Pipeline(steps=[('scaler', StandardScaler()),
                ('linear_svc', LinearSVC(C=1, loss='hinge'))])

In [6]:
svm_clf.predict([[5.5,1.7]])

array([1.])

In [20]:
scaler = StandardScaler()
svm_clf1 = LinearSVC(C=1, loss="hinge", random_state=42)
svm_clf2 = LinearSVC(C=100, loss="hinge", random_state=42)

scaled_svm_clf1 = Pipeline([
        ("scaler", scaler),
        ("linear_svc", svm_clf1),
    ])
scaled_svm_clf2 = Pipeline([
        ("scaler", scaler),
        ("linear_svc", svm_clf2),
    ])

scaled_svm_clf1.fit(X, y)
scaled_svm_clf2.fit(X, y)

ValueError: Found input variables with inconsistent numbers of samples: [500, 100]

## Nonlinear SVM Classification
Adding second feature to a simple (one feature) dataset to convert linearly not separable dataset into the resulting 2D dataset which is perfectly linearly separable.  
__SVM Kernel__: transformation from lower dimension into higher dimension using some mathematical formulae (eg=$x^2$) to make it linearly separable.

In [10]:
from sklearn.datasets import make_moons
from sklearn.pipeline import Pipeline
from sklearn.preprocessing import PolynomialFeatures

x,y = make_moons(n_samples=100,noise=0.15)
polynomial_svm_clf = Pipeline([
    ("poly_features",PolynomialFeatures(degree=3)),
    ("scaler",StandardScaler()),
    ("svm_clf",LinearSVC(C=10,loss="hinge"))
])
polynomial_svm_clf.fit(x,y)

Pipeline(steps=[('poly_features', PolynomialFeatures(degree=3)),
                ('scaler', StandardScaler()),
                ('svm_clf', LinearSVC(C=10, loss='hinge'))])

### Polynomial Kernel
Low polynomial degree cannot deal with very complex datasets and high polynomial degree creates huge no of features, making the model too slow.
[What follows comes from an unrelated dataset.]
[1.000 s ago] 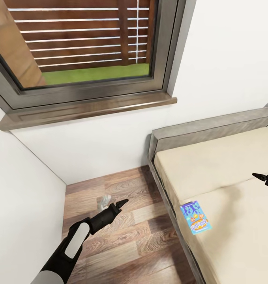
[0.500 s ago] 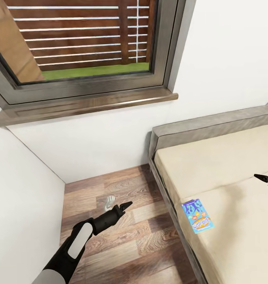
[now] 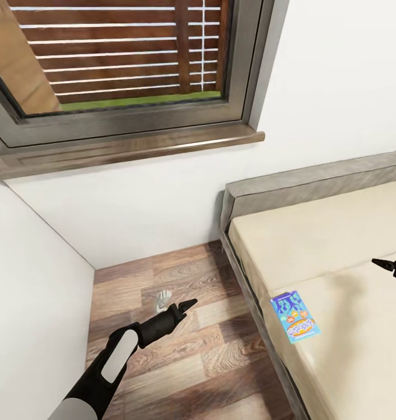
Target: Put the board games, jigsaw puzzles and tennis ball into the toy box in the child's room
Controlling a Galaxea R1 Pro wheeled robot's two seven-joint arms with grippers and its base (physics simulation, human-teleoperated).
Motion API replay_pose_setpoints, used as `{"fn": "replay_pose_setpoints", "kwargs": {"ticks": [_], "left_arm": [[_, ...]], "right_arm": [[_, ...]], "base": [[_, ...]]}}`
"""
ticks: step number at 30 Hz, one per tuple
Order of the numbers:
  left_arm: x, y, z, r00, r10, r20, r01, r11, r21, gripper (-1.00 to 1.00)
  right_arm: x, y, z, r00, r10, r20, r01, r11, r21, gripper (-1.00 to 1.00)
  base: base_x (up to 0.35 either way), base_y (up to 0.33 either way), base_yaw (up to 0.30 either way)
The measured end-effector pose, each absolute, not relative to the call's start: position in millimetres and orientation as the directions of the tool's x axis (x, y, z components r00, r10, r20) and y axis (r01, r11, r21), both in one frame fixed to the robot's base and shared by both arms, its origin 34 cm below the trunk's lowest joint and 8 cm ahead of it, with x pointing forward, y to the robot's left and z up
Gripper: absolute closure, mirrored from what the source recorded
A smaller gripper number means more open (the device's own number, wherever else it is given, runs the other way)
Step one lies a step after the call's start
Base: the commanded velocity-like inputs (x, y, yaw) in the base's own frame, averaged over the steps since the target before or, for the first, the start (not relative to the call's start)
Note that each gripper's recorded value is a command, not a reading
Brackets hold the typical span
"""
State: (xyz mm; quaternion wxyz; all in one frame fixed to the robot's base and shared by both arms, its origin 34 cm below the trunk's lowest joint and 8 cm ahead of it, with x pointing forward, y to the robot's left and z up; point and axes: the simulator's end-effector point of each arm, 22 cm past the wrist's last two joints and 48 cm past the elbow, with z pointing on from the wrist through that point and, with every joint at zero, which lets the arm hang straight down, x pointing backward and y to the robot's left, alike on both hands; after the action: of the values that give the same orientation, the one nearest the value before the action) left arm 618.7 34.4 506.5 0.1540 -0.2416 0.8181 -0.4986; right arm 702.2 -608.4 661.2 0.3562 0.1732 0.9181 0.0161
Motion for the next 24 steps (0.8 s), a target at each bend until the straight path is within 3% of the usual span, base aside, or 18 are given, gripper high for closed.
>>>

But while using SVM, we can apply mathematical technique called __kernel trick__ which makes it possible to get the same result as if we have added many polynomial features, even with high-degree polynomials, without actually having to add them

In [13]:
from sklearn.svm import SVC

poly_kernel_svm_clf = Pipeline([
    ("scaler",StandardScaler()),
    ("svm_clf",SVC(kernel="poly",degree=3,coef0=1,C=5))
])
poly_kernel_svm_clf.fit(x,y)

Pipeline(steps=[('scaler', StandardScaler()),
                ('svm_clf', SVC(C=5, coef0=1, kernel='poly'))])

### Similarity Features
It measures how much each instance resembles a particular landmark.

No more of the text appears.